▶ **Task requirements**
Within the material below, count how many lines contain "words". Answer with only that number.

Segment Start: Supplied information

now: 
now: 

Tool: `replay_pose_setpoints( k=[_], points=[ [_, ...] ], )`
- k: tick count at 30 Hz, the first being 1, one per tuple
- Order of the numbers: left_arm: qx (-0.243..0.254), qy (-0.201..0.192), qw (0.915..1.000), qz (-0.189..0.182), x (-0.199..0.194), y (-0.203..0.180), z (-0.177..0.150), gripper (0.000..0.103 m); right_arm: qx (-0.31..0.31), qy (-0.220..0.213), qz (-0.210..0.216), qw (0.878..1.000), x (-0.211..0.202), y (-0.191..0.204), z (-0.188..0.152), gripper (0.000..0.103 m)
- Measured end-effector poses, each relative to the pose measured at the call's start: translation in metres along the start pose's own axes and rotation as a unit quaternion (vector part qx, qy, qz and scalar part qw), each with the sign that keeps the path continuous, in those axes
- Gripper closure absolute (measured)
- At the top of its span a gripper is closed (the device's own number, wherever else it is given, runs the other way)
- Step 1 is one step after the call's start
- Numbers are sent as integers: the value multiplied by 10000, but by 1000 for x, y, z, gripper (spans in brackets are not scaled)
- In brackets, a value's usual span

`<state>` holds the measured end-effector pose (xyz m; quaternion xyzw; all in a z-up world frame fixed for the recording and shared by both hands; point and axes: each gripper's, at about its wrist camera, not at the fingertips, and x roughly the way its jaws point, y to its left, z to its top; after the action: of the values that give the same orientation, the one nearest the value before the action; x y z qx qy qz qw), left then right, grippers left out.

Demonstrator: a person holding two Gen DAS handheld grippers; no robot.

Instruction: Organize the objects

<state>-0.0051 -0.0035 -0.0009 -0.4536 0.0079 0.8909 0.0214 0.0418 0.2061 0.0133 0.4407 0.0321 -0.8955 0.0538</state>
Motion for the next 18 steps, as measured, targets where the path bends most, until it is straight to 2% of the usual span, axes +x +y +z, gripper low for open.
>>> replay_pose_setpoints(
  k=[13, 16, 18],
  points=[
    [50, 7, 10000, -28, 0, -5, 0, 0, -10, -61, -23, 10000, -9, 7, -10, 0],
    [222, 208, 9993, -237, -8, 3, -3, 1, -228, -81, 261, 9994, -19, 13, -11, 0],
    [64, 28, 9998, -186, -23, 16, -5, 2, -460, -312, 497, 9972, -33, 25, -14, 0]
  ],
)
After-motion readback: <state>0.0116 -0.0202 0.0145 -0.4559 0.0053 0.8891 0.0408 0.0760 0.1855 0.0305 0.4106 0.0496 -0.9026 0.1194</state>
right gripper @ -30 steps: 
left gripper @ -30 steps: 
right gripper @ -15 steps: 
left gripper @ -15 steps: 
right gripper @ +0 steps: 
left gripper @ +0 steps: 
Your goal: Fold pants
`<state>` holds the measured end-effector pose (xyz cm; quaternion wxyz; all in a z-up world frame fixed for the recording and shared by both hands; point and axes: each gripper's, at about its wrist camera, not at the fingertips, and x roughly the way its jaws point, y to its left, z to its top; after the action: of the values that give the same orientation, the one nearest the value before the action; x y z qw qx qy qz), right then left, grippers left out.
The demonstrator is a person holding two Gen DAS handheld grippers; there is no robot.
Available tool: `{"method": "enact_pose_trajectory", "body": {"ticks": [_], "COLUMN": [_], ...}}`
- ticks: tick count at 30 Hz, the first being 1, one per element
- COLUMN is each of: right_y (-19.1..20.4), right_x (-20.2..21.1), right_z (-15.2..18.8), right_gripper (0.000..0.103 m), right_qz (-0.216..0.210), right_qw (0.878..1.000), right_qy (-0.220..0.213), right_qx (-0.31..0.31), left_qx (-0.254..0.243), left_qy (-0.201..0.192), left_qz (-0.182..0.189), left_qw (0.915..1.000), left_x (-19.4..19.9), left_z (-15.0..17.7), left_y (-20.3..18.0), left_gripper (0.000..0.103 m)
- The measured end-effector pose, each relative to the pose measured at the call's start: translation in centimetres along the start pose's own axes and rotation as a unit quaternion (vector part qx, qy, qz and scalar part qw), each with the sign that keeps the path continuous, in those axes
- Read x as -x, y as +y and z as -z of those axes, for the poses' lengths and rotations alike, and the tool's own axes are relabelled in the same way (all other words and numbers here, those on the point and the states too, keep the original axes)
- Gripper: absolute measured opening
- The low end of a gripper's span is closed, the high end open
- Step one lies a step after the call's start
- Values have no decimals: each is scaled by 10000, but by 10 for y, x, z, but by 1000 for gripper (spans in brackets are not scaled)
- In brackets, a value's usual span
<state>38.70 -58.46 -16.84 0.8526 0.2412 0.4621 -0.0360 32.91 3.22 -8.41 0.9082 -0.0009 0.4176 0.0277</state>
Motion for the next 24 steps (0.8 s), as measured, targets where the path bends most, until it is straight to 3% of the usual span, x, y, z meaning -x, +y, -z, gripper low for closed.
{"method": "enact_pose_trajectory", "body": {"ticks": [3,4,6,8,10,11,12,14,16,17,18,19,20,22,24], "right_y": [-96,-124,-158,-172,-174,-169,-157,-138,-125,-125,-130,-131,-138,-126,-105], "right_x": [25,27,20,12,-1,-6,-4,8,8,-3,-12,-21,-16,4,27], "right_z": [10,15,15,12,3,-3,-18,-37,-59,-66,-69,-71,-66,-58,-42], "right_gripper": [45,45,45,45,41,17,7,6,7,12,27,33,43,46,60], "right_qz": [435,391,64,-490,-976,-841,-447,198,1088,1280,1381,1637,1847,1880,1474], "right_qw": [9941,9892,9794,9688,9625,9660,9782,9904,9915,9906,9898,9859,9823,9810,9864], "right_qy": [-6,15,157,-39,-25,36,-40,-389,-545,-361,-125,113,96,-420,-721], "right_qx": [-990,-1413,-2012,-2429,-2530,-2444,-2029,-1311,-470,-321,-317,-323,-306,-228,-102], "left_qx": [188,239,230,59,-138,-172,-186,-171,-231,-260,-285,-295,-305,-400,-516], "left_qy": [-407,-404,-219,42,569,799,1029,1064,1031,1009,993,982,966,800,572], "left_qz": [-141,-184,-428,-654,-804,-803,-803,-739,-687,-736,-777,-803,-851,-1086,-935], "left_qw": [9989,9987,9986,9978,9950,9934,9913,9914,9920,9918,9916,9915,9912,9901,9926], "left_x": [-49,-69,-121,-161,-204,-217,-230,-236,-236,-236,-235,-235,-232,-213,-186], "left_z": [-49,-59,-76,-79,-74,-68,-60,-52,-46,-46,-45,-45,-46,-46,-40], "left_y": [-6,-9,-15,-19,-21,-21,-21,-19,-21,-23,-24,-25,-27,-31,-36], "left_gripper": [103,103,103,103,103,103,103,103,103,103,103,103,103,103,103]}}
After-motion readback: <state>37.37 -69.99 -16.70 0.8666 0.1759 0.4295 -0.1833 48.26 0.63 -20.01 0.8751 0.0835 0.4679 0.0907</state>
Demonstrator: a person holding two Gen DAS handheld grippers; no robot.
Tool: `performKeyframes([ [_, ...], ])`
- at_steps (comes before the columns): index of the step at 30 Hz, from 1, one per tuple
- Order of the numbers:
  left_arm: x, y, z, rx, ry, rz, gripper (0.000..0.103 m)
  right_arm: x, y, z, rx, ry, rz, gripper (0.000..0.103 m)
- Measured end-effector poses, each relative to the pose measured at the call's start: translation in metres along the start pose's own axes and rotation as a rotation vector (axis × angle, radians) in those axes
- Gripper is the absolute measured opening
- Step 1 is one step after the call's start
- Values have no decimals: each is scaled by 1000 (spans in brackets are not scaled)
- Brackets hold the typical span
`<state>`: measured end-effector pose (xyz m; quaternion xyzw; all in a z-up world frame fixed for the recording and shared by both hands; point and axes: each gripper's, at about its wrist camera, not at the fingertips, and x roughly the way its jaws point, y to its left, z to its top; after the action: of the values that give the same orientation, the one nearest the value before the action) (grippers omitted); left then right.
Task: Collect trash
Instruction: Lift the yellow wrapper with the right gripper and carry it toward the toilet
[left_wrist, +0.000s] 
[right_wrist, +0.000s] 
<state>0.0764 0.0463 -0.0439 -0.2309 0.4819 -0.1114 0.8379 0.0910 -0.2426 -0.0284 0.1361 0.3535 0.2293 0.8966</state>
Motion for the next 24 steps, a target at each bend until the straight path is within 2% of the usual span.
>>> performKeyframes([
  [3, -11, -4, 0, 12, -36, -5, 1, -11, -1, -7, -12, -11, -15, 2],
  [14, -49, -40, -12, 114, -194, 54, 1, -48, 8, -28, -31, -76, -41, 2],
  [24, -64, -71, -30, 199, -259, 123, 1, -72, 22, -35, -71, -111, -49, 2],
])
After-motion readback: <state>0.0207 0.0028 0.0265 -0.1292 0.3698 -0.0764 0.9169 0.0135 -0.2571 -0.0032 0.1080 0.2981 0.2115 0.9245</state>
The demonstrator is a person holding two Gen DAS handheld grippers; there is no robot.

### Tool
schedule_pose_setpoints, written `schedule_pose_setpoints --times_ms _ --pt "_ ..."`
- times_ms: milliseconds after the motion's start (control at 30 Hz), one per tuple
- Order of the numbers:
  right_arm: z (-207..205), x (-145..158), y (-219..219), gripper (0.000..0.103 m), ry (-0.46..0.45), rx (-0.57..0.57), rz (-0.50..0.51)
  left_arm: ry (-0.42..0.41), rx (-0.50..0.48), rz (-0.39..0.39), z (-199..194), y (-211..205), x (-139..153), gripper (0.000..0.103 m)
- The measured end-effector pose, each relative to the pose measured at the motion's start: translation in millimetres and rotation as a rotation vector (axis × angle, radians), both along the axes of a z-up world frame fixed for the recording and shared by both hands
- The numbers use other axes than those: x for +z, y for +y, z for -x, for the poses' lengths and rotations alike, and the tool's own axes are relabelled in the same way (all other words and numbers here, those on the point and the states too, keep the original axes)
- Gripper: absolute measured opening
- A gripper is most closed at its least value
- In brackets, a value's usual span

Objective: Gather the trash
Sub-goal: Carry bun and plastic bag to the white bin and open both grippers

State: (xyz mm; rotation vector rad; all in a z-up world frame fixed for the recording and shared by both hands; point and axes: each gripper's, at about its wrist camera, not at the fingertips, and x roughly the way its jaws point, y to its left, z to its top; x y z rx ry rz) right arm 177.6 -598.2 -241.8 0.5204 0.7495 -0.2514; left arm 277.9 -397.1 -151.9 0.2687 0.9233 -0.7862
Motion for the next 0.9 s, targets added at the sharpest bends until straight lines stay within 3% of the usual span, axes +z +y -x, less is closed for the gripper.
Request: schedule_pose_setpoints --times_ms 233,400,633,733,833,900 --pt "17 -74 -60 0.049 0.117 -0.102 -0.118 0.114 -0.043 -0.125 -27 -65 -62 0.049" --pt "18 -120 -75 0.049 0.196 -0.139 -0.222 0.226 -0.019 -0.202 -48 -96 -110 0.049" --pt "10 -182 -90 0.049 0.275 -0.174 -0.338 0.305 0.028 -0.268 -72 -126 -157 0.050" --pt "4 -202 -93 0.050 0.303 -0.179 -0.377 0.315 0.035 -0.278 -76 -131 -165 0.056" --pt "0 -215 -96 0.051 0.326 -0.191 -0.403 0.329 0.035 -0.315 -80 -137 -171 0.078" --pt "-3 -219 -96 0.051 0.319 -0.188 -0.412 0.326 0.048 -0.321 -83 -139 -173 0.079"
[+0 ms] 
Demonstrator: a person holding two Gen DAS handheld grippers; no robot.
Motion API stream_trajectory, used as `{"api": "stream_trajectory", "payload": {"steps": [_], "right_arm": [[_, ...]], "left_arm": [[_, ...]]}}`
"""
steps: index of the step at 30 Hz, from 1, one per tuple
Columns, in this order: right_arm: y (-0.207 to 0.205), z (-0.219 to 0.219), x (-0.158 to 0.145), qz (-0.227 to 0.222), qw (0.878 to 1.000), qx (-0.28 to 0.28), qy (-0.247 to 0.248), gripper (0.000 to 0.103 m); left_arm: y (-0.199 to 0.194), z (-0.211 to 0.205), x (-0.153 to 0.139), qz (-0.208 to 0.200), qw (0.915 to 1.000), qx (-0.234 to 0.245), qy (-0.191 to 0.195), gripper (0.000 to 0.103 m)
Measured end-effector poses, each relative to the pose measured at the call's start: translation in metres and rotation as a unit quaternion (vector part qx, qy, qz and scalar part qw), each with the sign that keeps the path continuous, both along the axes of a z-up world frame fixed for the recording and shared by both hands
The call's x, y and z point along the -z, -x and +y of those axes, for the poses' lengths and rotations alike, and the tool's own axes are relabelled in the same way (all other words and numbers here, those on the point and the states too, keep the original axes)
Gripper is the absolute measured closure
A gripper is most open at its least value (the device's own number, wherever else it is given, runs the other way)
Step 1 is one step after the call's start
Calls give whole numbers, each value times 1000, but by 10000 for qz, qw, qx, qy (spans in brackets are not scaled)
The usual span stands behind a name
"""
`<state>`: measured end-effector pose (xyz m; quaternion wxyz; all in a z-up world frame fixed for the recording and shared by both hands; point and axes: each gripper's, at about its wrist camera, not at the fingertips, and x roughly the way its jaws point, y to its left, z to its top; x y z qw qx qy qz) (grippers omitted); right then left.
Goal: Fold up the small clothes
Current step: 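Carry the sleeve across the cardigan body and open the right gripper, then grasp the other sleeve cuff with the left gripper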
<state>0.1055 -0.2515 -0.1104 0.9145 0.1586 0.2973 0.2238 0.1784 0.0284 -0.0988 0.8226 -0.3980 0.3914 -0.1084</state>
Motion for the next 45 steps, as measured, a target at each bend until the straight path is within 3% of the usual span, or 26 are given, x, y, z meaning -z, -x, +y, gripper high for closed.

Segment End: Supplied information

▶ **Answer for the task**
3